* TASK TO CARRY OUT:
In the data that follows, count every line holding the string "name" and give the count alone.

========================================

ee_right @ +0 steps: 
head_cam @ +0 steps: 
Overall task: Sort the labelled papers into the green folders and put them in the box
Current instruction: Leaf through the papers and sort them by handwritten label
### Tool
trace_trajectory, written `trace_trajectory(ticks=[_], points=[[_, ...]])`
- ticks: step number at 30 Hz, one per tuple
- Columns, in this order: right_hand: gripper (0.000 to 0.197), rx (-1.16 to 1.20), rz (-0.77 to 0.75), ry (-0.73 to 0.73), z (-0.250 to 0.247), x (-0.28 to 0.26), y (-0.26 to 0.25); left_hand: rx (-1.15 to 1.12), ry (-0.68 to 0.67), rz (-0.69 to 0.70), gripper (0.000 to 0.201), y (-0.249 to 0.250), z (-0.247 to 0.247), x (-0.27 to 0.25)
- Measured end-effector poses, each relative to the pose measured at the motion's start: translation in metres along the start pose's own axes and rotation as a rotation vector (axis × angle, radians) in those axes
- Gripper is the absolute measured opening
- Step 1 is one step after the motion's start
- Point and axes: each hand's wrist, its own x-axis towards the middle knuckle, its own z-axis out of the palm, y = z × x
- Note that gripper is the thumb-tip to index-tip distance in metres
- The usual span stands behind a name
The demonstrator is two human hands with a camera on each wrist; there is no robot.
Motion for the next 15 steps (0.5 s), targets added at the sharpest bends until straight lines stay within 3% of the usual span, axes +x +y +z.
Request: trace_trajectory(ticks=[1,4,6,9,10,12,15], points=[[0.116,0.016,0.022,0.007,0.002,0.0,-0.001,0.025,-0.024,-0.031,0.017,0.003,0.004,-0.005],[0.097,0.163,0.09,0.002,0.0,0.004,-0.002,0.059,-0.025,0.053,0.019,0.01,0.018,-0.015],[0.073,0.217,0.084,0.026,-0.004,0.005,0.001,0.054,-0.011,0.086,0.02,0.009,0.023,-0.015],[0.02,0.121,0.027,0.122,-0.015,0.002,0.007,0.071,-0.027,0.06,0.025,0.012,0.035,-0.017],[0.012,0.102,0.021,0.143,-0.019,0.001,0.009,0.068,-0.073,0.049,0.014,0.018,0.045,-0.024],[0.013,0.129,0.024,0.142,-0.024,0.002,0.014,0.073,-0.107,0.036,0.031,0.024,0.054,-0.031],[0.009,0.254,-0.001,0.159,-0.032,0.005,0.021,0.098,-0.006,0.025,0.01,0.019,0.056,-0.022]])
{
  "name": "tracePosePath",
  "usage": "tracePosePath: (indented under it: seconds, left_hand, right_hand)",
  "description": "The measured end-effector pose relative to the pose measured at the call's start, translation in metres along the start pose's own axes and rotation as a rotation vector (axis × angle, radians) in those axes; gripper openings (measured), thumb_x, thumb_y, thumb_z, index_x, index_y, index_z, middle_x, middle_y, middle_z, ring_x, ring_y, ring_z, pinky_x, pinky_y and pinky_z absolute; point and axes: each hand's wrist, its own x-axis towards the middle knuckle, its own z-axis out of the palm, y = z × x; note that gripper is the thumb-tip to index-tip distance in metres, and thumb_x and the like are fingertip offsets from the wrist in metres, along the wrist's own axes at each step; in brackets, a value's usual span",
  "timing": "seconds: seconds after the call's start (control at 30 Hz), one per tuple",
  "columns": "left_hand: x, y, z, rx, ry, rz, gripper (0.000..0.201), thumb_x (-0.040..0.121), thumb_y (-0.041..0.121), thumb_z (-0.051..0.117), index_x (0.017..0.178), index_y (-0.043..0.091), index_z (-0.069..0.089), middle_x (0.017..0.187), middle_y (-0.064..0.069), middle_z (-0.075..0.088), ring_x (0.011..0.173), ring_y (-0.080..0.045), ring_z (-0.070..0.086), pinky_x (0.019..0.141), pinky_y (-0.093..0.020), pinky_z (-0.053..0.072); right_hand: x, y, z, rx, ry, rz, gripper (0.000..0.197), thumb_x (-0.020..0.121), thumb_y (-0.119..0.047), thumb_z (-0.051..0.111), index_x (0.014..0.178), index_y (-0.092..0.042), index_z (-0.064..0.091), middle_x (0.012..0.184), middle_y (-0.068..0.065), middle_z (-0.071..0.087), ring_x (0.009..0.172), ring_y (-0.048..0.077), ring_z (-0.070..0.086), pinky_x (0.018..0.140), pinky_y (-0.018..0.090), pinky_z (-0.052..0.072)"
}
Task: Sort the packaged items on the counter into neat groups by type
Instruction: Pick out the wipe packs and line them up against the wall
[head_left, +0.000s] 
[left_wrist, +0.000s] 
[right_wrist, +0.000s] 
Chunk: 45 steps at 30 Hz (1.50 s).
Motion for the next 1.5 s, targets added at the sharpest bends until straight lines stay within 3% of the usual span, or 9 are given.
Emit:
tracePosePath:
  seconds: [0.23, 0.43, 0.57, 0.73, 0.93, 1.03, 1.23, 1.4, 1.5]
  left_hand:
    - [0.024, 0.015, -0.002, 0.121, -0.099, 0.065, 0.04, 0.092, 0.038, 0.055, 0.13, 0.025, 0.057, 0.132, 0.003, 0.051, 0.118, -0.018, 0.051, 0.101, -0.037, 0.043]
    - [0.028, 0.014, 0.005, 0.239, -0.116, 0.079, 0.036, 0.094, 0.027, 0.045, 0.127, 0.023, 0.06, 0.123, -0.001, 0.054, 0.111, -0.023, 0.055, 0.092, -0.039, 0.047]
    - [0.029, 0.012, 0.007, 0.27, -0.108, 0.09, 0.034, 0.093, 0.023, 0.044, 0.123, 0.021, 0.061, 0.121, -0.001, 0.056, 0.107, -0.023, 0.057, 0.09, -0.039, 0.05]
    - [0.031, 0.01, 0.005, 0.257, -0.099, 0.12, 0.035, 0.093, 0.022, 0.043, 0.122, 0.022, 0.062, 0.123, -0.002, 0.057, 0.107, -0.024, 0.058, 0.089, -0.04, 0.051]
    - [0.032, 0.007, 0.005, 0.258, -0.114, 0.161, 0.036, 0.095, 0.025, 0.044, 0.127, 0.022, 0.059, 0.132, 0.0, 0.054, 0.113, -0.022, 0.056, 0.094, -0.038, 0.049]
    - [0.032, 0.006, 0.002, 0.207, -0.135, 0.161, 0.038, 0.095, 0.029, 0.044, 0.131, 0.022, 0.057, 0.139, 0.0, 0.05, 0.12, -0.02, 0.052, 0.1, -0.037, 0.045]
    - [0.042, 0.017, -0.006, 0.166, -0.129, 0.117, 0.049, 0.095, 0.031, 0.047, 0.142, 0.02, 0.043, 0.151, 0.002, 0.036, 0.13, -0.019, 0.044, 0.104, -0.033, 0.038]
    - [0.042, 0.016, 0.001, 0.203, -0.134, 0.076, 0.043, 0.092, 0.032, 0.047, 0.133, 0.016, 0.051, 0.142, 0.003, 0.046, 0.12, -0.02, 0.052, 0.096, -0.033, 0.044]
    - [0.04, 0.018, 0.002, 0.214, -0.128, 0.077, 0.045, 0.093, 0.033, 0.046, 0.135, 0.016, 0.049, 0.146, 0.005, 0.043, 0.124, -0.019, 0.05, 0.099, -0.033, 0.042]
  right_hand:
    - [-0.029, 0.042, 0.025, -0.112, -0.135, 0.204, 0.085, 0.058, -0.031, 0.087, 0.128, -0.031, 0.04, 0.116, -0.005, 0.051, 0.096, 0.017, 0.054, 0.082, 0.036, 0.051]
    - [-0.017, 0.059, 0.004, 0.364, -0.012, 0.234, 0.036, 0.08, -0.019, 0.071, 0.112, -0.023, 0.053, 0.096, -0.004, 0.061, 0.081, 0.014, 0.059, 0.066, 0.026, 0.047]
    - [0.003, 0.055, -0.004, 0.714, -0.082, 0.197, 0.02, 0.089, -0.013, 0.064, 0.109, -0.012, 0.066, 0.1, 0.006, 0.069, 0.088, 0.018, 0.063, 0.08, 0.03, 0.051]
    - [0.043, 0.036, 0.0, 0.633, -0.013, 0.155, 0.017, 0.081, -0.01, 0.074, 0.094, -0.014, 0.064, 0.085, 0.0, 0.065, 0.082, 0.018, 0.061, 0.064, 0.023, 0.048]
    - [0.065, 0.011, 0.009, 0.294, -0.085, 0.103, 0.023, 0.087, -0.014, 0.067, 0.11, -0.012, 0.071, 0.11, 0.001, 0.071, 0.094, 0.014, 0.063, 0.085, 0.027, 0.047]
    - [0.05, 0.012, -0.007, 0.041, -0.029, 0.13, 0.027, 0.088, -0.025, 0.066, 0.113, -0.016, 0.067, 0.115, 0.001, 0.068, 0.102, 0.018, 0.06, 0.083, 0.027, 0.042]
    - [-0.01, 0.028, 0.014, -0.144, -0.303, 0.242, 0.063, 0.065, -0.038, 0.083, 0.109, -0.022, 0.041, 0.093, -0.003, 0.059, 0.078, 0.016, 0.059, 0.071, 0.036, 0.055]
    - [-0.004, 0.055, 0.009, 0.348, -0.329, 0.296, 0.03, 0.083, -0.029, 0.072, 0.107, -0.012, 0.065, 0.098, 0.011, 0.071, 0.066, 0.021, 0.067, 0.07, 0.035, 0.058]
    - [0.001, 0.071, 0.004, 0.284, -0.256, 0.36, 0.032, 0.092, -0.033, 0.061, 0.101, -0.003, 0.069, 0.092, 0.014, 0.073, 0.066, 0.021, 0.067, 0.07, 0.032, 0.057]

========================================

* THE COMPLETED TASK:
2